Given this marked burden shift, the NLRB’s Cemex decision was widely anticipated to cause an uptick in RM Petitions, and a corresponding reduction in RC Petitions. Instead, petitions have increased across the board according to limited data available so far in 2024.

Expectedly, RM Petition rates have skyrocketed. According to data published by the NLRB, an average of 45 RM Petitions were filed annually between 2014 and 2022, with the greatest number (61) filed in 2015. So far in 2024, 70 RM Petitions have already been filed, extrapolating to an expected 443 RM Petitions this year, or an 884% increase in annual filing over the past decade.

Surprisingly, however, the increase in RM Petition filings has not resulted in a corresponding reduction in RC Petition filings. In fact, RC Petition filings also appear to be on the rise so far in 2024. An average of 1,798 RC Petitions were filed annually between 2014 and 2022, with the greatest number (2,198) filed in 2015. So far in 2024, 389 RC Petitions have already been filed, extrapolating to an expected 2,425 RC Petitions this year, or a 35% increase in annual filing over the past decade.

Data from 2023 are shown below but are not included in these trend calculations due to the skewing effect of the August 25 Cemex decision.

   Source: https://www.nlrb.gov/reports/nlrb-case-activity-reports/representation-cases

Takeaways from the Data

The uptick in RM Petition filings in the aftermath of Cemex is unsurprising, given that the alternative is presumptive union representation. Importantly, filing an RM Petition carries a distinct advantage that responding to an RC Petition does not: it allows the employer to put its view of the appropriate bargaining unit in front of the NLRB regional office that will decide the scope of the unit (in the event of a dispute) before the union has the opportunity to do so (see prompt 5a in the RM Petition). Ultimately, in the current environment, when a union presents evidence demonstrating majority support, it is typically in the employer’s interest to promptly submit an RM Petition.

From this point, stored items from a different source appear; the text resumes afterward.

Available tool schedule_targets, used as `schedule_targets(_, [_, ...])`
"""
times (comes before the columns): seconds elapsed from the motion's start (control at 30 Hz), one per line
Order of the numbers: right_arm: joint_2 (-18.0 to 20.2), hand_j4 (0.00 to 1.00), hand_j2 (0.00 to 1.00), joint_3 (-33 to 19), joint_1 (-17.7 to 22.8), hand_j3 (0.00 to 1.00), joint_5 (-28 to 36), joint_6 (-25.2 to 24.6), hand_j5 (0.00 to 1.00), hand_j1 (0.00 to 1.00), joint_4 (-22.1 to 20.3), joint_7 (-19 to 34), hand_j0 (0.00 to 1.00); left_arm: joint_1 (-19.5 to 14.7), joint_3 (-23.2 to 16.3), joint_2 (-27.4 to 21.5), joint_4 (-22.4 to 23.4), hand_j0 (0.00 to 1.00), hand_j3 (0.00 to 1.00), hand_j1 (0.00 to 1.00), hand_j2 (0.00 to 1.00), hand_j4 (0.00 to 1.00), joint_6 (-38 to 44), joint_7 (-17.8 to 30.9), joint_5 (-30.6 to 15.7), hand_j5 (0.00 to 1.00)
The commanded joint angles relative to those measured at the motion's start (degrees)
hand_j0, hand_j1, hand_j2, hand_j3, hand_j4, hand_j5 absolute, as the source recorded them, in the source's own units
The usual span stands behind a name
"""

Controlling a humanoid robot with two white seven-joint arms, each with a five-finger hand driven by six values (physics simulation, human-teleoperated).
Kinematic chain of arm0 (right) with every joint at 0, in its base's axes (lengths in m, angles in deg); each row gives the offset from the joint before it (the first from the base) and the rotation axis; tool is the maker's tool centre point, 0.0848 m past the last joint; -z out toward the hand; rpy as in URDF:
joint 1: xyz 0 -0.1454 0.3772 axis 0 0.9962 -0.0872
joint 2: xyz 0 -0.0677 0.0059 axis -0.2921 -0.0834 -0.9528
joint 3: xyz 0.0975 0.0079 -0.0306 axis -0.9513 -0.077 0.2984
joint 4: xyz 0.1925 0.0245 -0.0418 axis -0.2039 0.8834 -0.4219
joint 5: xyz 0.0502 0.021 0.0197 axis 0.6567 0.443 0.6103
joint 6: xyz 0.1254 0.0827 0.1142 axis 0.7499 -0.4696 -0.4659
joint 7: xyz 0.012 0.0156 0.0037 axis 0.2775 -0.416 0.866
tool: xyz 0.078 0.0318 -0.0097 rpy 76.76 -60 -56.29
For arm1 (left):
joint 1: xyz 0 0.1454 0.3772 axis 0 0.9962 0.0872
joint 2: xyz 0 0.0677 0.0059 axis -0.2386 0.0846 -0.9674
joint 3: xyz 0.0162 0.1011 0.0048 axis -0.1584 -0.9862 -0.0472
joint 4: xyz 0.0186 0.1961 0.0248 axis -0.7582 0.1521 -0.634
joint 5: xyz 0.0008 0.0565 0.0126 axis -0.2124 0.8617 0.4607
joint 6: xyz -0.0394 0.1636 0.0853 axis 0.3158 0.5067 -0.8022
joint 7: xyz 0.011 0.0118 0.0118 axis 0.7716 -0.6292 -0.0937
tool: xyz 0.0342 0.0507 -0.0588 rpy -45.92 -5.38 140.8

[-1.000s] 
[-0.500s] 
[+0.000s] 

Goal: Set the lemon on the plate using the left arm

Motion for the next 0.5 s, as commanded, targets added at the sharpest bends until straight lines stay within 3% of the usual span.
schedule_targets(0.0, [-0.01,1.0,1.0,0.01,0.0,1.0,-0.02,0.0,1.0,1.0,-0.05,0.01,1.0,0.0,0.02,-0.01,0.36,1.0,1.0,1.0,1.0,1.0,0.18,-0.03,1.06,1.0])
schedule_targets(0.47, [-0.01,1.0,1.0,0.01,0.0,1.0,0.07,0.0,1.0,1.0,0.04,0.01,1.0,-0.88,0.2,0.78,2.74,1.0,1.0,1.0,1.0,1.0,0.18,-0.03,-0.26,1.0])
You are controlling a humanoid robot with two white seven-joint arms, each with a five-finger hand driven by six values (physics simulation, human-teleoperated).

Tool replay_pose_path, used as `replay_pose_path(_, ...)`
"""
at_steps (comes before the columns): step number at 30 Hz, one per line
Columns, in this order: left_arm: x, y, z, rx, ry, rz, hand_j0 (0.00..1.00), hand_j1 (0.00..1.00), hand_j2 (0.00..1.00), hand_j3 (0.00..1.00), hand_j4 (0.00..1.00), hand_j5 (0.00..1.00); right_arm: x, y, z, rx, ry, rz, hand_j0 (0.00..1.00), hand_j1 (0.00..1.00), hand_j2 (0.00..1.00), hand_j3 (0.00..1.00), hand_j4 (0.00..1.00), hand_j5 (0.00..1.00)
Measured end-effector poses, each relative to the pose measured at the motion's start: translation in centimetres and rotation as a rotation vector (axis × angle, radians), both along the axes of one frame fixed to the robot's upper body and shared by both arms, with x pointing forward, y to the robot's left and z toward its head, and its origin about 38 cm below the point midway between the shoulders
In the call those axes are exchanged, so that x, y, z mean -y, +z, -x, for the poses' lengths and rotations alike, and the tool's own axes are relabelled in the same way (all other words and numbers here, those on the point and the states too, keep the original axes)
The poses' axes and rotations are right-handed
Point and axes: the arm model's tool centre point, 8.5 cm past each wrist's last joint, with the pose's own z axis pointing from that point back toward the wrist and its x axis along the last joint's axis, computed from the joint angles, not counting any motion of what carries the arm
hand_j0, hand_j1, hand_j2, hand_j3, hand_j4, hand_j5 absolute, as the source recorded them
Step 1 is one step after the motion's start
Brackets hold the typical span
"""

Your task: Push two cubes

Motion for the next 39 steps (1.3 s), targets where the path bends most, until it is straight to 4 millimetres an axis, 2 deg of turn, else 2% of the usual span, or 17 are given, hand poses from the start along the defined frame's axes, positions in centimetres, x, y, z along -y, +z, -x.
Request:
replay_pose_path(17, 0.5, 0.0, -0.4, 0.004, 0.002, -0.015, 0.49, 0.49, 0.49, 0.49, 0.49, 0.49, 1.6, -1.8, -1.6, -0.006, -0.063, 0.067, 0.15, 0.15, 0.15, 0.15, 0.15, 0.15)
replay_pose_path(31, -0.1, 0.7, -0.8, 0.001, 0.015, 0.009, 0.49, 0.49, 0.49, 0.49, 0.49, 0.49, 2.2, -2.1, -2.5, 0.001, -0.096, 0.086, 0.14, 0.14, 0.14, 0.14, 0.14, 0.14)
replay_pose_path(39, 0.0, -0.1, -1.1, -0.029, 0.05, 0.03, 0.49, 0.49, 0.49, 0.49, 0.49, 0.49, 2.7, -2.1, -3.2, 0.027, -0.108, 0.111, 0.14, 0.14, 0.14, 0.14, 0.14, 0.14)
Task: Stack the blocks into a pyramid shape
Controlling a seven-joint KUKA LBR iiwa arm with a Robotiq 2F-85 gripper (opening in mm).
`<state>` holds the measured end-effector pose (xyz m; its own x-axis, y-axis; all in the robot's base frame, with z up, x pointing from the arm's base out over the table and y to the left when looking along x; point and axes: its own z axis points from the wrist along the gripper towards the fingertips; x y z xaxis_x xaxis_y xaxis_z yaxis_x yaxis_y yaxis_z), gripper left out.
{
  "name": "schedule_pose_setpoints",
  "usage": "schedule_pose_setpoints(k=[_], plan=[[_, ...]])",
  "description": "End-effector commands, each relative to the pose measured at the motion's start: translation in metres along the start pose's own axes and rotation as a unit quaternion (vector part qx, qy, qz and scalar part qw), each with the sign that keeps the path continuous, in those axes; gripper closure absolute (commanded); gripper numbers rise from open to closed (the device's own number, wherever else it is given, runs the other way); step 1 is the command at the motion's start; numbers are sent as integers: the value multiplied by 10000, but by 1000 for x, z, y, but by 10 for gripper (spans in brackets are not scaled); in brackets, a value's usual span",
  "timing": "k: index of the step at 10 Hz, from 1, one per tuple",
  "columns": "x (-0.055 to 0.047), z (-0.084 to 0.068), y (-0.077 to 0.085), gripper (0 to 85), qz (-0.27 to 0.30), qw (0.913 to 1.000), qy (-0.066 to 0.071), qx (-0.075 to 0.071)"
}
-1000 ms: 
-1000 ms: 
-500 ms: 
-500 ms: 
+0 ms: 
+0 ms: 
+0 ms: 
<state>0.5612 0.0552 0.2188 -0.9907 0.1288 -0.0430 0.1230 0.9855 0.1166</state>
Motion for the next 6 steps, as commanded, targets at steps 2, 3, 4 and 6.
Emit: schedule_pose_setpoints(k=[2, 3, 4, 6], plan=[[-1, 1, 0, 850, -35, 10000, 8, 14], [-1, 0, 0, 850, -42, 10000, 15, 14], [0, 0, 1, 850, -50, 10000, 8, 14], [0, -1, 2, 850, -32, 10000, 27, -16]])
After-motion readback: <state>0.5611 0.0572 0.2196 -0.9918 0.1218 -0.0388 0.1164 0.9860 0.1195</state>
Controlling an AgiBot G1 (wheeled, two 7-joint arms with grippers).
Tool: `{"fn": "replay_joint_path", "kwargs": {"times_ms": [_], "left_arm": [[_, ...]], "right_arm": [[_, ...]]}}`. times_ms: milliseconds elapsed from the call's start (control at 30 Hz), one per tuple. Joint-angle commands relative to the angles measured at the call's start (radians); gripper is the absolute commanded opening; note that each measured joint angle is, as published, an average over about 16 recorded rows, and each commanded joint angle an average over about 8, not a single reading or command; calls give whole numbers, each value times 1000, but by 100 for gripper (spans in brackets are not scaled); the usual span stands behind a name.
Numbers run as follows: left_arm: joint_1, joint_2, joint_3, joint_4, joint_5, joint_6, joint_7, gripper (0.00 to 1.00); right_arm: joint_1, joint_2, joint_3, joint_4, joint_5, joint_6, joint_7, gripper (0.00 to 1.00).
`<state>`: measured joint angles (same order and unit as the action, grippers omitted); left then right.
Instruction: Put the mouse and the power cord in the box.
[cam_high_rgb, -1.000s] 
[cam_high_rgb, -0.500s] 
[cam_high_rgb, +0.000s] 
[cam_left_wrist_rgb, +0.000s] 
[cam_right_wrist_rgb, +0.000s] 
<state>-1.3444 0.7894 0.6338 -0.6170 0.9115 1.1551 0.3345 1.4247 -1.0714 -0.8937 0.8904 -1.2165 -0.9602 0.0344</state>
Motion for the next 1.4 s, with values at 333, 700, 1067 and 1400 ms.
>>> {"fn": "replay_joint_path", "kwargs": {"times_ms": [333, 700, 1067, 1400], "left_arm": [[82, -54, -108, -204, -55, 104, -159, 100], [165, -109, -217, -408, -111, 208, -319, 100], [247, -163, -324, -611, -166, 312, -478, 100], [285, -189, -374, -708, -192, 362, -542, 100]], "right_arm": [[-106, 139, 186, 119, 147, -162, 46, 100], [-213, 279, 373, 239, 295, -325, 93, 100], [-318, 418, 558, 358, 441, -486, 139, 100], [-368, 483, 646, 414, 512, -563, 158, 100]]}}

The simultaneous uptick in RC Petitions suggests that unions have been spurred on by the heavily pro-labor Board under the current administration, and perceive the current political and administrative climate as creating favorable timing to seek certification. The Board’s aggressively pro-labor activities in the past several years—particularly 2023—support their conclusion (see, for example, alerts on the Board’s 2023 acceleration of union elections, assaults on captive audience meetings, restriction of other “persuader” activities and of handbook provisions, opposition to restrictive covenant provisions in employment contracts, and expansion of unfair labor practice charge remedies).

The best prophylactic measure that employers can take is to maintain positive relations with their non-union workforce to dissuade organizing efforts. The union organizing process is littered with traps for the unwary employer and can create the basis for one or more costly unfair labor practice charges. Employers who become aware of potential unionization efforts should promptly consult with counsel to understand what can be said, and in what context, to union organizers and would-be union employees, both before and after a petition is filed.

DISCLAIMER: Because of the generality of this update, the information provided herein may not be applicable in all situations and should not be acted upon without specific legal advice based on particular situations.